Feeling arty today, inspired by a semi-monthly art outing tradition I have with a couple of friends this afternoon. Most of the time this blog focuses on explaining joy, but today I just feel like sharing some. These paintings are by Berlin-based Barcelona artist Yago Hortal.
Ok, I changed my mind. I was going to just post some art, but as the title of this post suggests, I can’t help but noodle this a little more. Why do colorful swirls of paint make us feel so stimulated and uplifted? Why does art move us so? This question is especially significant in abstraction, where there’s no subject matter to react to, no inherent narrative, just pure sensation dancing about on our rods and cones. I’ve offered up a bunch of ideas on this blog about color, curves, and so on — why specific aesthetic elements may have evolved to make us feel joy.

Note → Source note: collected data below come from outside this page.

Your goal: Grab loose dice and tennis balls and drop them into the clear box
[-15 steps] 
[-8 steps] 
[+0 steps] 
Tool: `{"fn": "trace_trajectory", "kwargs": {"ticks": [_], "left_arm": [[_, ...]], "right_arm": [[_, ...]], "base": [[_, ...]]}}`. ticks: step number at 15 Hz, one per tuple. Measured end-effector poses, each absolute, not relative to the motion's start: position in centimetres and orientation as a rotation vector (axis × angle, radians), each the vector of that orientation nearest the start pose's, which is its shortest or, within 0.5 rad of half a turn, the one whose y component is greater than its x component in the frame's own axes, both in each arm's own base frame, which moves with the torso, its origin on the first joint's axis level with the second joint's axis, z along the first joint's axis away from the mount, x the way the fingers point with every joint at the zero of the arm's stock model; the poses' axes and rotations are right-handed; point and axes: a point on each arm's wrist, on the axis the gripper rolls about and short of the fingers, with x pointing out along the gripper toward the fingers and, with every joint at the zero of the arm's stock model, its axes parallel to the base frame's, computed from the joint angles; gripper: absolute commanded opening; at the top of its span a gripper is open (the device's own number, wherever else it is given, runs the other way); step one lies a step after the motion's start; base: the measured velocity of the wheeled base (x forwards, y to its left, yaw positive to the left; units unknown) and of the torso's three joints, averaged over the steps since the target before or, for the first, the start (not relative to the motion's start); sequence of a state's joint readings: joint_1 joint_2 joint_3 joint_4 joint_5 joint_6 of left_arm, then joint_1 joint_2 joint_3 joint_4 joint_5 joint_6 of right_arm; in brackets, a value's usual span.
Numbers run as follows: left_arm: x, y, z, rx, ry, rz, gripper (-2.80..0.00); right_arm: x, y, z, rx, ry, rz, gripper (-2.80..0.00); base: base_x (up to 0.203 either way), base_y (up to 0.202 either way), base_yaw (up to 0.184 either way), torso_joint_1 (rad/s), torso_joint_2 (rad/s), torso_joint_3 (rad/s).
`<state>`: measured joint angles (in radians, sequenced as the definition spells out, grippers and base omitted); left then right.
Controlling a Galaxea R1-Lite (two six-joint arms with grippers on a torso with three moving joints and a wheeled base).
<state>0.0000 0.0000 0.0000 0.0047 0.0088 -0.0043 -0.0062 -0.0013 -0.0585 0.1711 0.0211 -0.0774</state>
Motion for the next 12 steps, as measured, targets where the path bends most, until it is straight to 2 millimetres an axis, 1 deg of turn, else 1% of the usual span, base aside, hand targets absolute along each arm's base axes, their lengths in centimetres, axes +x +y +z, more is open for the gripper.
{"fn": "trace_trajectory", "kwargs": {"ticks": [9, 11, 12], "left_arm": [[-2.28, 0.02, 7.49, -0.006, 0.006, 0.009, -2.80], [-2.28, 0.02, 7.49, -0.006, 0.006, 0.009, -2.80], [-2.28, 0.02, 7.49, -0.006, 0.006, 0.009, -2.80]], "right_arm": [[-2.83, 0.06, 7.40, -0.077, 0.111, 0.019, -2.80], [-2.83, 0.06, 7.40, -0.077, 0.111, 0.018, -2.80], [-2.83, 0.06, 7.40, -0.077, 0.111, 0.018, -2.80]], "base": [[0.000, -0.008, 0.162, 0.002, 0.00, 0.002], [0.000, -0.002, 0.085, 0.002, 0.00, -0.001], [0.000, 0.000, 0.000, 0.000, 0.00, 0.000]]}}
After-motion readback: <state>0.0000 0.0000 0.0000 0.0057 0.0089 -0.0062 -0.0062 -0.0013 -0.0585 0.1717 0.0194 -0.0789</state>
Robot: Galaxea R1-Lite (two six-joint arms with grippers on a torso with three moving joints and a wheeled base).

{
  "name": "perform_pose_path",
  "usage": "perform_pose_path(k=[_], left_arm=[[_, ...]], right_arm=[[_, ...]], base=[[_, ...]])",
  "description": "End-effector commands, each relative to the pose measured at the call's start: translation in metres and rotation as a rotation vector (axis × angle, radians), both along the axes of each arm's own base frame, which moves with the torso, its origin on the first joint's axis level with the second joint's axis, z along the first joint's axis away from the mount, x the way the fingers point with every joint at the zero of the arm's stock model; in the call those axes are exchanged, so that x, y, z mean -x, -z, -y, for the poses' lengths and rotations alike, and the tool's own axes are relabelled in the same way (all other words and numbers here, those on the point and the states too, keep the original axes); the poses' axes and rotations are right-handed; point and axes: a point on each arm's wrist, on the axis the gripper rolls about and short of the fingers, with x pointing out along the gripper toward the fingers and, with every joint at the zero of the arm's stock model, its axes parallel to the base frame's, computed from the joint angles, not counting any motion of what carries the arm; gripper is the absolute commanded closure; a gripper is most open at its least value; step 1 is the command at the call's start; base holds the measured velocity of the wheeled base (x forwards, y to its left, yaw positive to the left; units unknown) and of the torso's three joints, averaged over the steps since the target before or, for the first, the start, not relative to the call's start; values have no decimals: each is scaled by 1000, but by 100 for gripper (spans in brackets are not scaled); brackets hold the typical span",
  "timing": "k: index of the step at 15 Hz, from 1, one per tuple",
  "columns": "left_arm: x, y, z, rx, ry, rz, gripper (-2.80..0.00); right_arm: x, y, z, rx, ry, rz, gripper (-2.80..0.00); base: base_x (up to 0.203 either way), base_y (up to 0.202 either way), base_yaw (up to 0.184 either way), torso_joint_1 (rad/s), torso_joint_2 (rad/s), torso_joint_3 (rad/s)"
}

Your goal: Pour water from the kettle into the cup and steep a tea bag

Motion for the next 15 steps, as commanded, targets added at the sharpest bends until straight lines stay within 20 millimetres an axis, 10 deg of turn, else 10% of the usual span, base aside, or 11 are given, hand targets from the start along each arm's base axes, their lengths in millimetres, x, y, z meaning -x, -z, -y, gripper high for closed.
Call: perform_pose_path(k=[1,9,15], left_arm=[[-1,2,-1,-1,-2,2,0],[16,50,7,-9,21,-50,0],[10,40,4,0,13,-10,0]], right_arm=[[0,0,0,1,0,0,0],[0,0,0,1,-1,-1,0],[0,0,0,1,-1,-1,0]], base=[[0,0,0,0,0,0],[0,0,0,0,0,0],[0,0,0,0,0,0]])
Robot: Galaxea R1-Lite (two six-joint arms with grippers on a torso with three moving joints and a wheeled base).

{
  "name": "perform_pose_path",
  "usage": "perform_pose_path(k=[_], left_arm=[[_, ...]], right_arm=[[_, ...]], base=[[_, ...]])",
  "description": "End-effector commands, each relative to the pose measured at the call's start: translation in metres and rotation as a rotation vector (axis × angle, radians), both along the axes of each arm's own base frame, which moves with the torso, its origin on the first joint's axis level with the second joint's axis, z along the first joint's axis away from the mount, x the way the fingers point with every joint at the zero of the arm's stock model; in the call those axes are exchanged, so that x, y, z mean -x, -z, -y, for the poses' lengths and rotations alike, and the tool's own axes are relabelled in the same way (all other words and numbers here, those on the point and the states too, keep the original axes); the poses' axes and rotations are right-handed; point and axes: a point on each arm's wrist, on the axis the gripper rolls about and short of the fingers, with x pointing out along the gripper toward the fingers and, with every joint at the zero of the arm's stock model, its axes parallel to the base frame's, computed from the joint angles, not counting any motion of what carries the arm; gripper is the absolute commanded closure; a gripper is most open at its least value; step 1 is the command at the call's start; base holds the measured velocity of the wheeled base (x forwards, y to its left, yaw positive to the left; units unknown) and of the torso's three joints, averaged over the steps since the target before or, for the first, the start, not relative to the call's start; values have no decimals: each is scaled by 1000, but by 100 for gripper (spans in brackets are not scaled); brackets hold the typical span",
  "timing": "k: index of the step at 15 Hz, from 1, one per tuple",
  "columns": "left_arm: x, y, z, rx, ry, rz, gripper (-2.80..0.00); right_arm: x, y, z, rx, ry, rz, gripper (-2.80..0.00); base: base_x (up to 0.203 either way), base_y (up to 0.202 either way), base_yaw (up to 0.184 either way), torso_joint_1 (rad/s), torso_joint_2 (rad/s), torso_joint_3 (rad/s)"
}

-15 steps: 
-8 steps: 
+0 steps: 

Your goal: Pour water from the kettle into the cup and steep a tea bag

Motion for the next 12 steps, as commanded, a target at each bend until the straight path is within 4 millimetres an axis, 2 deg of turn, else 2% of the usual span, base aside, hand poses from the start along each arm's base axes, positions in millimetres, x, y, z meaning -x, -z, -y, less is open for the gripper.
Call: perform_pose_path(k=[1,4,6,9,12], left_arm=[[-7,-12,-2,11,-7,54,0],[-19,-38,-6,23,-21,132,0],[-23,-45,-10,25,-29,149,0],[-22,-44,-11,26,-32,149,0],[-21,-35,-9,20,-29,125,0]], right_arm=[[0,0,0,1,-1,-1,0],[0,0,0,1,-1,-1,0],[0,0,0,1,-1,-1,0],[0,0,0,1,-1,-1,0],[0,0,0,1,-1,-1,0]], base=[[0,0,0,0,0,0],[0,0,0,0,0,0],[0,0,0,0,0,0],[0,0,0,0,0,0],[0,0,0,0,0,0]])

Recently I’ve come across a theory that puts our desire to make and view art in a more macro evolutionary context. In his book The Art Instinct, philosopher Denis Dutton contends that art arose as a (rather sophisticated) way of attracting a mate. He connects art with evolution through sexual selection, the aspect of evolutionary theory that deeply troubled Darwin before he was able to explain it, because it fostered the success of traits at cross-purposes with survival. (The peacock’s tail is the classic example here: Large and brightly colored tails may make a peacock more vulnerable to predators, but they’re selected for anyway because peahens prefer them. Research suggests this is because they indicate a peacock carries a lower parasite load than his dull-plumed buddies.)
Making art may once have said, “I’d make a good mate because I’m clever and creative,” selecting the desire to make and appreciate art, music, literature, and performance into the human genetic makeup. Of course, that doesn’t mean that the link between art and sex is persistent, that our current appreciation of art is akin to artist-lust, that a gift of a painting is foreplay. Evolutionary theory doesn’t offer explanations for our reasoned behavior in the present; it merely gives us origin stories, roots that help explain the common ancestry of our universal predilections. Rather, for me, it’s interesting to know that when we view art, somewhere deep in our brain may be the trace of a neural connection that links such apparently purposeless beauty with the desire that fuels our renewal. That our joy in art is not detached contemplation, but visceral, emotional, and vital.